I am, as many of you already know, a sometime martial artist.
There are a lot of reasons why people get into martial arts: self-defense, competition, exercise, confidence-building, etc. My interest is mainly in ancient weapons; trying to study martial arts is basically an outgrowth of that. That's not to say that the unarmed elements don't interest me - they do - but it does mean that what I'm looking for in a style/school/teacher is a bit unusual.
Complicating the issue is the simple, undeniable fact that I'm not a very good student. For me, martial arts are a hobby - one among several. I don't have a great screaming lot of free time just sitting around, begging to be used; so any classes I take get squeezed into my schedule along with everything else... and they usually get assigned about the same priority as writing. Since writing falls behind all the things I consider necessities - things like keeping my job, covering for my wife, being a good parent to my son - there isn't a lot of time left.
That would be fine, if it meant that I could set aside, say, two hours a week for classes. Unfortunately, my free time also tends to be erratic.
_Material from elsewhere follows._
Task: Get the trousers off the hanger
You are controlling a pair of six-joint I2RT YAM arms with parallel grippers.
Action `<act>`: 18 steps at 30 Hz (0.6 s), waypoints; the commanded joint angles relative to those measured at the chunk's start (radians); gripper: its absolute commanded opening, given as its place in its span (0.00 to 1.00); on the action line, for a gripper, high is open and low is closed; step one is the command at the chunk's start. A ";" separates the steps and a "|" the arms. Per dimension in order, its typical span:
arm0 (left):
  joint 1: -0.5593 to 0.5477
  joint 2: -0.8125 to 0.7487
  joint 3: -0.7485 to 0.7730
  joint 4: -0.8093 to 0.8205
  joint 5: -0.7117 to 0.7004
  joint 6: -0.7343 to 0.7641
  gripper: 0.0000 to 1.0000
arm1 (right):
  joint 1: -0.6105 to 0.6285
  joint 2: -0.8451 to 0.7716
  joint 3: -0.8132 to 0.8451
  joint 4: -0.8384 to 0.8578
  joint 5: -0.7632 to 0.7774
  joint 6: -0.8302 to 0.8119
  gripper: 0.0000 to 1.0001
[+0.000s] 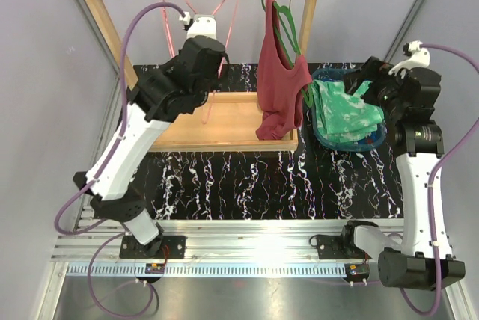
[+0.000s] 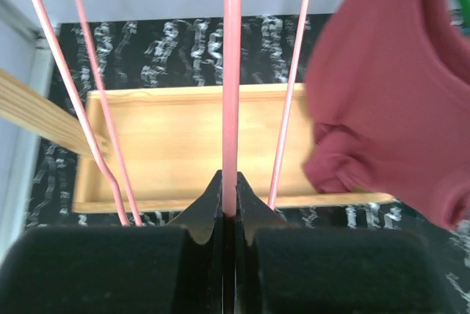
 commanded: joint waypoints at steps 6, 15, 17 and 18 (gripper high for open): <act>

Things come up, pieces of the schedule move around, people get sick, and sometimes we even have genuine emergencies. This is a serious problem for my writing, but it's even worse for my martial arts. Missing a single class doesn't seem like a terribly big deal, until you realize that it's your entire week's worth of study - and that the next time you return to class, you've effectively been gone for two weeks and everyone else has moved on to the next bit of the curriculum.
Study of the martial arts - like any other complex skill - requires repetition. To get that repetition, you need some combination of regular class attendance and practice outside of class. I have never (well, rarely) been able to manage to practice outside of class. That pretty much leaves class attendance, and I can manage that about once a week, on average. Most schools suggest that you need to attend at least twice a week (and regularly) if you want to make steady progress. Obviously, if you attend more, you'll learn faster. And if you attend less, you learn more slowly, but... well...
At twice a week*, you advance steadily if not quickly. You'd think that someone attending once a week would take twice as long to advance, but it's worse than that. Once you drop below twice a week, you tend to lose track of things between classes. You're not getting the benefits of repetition; you're essentially re-learning skills each time you come to class. So instead of twice as long, it takes three or four times as long.
And so but anyway, I'm looking for a new school. The reasons for this are twofold: first, the style I was studying doesn't include weapons; and second, that school is moving to a larger place, which happens to be rather further from my house.
This has led me, once again, to start looking for schools in my area. I'm looking for something that teaches, or at least includes, weapons; something reasonably nearby; something that offers enough classes at enough reasonable times that I have a decent chance of actually making it to class; and something that doesn't interfere too badly with my prior training. Should be easy, right?
Let me tell you, it'd be a lot easier if these places just answered their &*^$%# e-mail. Of the various places I've tried to contact, the fastest response I received took a week and a half. I just got one back today that I swear took three weeks; I'd forgotten exactly what I asked them, and they didn't include the text of my inquiry in their response.
It's almost enough to drive me back to the SCA. Not quite, but almost.
Anyway, among the traditional schools in the area, I've narrowed it down to about half a dozen. They're mostly Chinese styles - Northern Praying Mantis, Wing Chun**, Long Fist - and one Japanese style, Aikido, thrown in for good measure. I need to do a little more searching: there are a few styles that actually start with weapons - Escrima, Kali, and others - but they're rarer and for some reason they don't tend to show up on general searches for Martial Arts. There are also some organizations devoted to the recreation of the traditional Western martial arts, such as the AEMMA and the ARMA; the last time I checked, they didn't have branches in my area, but it's been a few years and that could have changed.
All this would be a lot easier if I could just win the lottery and retire now...
* This is a bit arbitrary, and there are probably people who need more or less exposure than this; but it's a good rule of thumb in my experience.
** Wing Chun gets something of a bad rap among the MMA/UFC crowd, but for my needs it's not bad at all; it's actually the only style for which I have two schools on my list of places to visit. My only gripe with it is its limited selection of weapons.